Programmatic Context Augmentation for LLM-based Symbolic Regression

Programmatic Context Augmentation for LLM-based Symbolic Regression

基于程序化上下文增强的 LLM 符号回归

Abstract: Symbolic regression (SR), the task of discovering mathematical expressions that best describe a given dataset, remains a fundamental challenge in scientific discovery. Traditional approaches, primarily based on genetic algorithms and related evolutionary methods, have proven useful but suffer from scalability and expressivity limitations. 摘要: 符号回归(SR)旨在发现最能描述给定数据集的数学表达式,这在科学发现中仍然是一项基础性挑战。传统的符号回归方法主要基于遗传算法及相关的进化方法,虽然已被证明有效,但在可扩展性和表达能力方面存在局限性。

Recently, large language model (LLM)-based evolutionary search methods have been introduced into SR and show promise. However, existing LLM-based approaches typically rely on scalar evaluation metrics, such as mean squared error, as the sole source of feedback during the search process, thereby overlooking the rich information embedded in the dataset. 近年来,基于大语言模型(LLM)的进化搜索方法被引入符号回归领域,并展现出良好的前景。然而,现有的基于 LLM 的方法在搜索过程中通常仅依赖均方误差等标量评估指标作为反馈来源,从而忽略了数据集中蕴含的丰富信息。
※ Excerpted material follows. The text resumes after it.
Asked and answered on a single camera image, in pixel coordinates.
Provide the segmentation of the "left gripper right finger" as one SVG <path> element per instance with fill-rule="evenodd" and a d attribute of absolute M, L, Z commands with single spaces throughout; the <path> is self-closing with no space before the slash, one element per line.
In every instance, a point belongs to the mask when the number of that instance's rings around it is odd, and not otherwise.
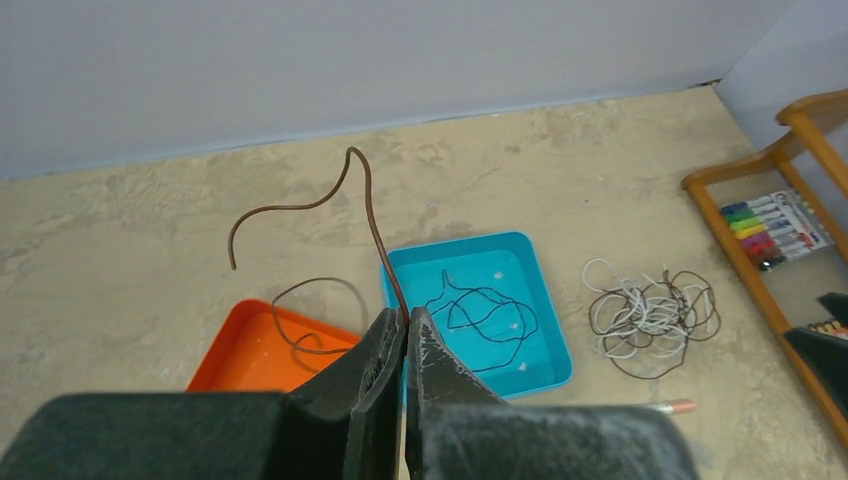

To address this limitation, we propose a novel LLM-based evolutionary search framework that incorporates programmatic context augmentation. By enabling code-based interactions with the dataset, our method can actively perform data analysis and extract informative signals, beyond aggregated evaluation scores. 为了解决这一局限性,我们提出了一种结合了程序化上下文增强的新型 LLM 进化搜索框架。通过实现基于代码的数据集交互,我们的方法能够主动进行数据分析并提取除聚合评估分数之外的有效信号。

We evaluate our framework on advanced benchmarks, such as LLM-SRBench, and demonstrate superior efficiency and accuracy compared to strong baselines. 我们在 LLM-SRBench 等先进基准测试上对该框架进行了评估,结果表明,与强基线模型相比,该方法在效率和准确性方面均表现出显著优势。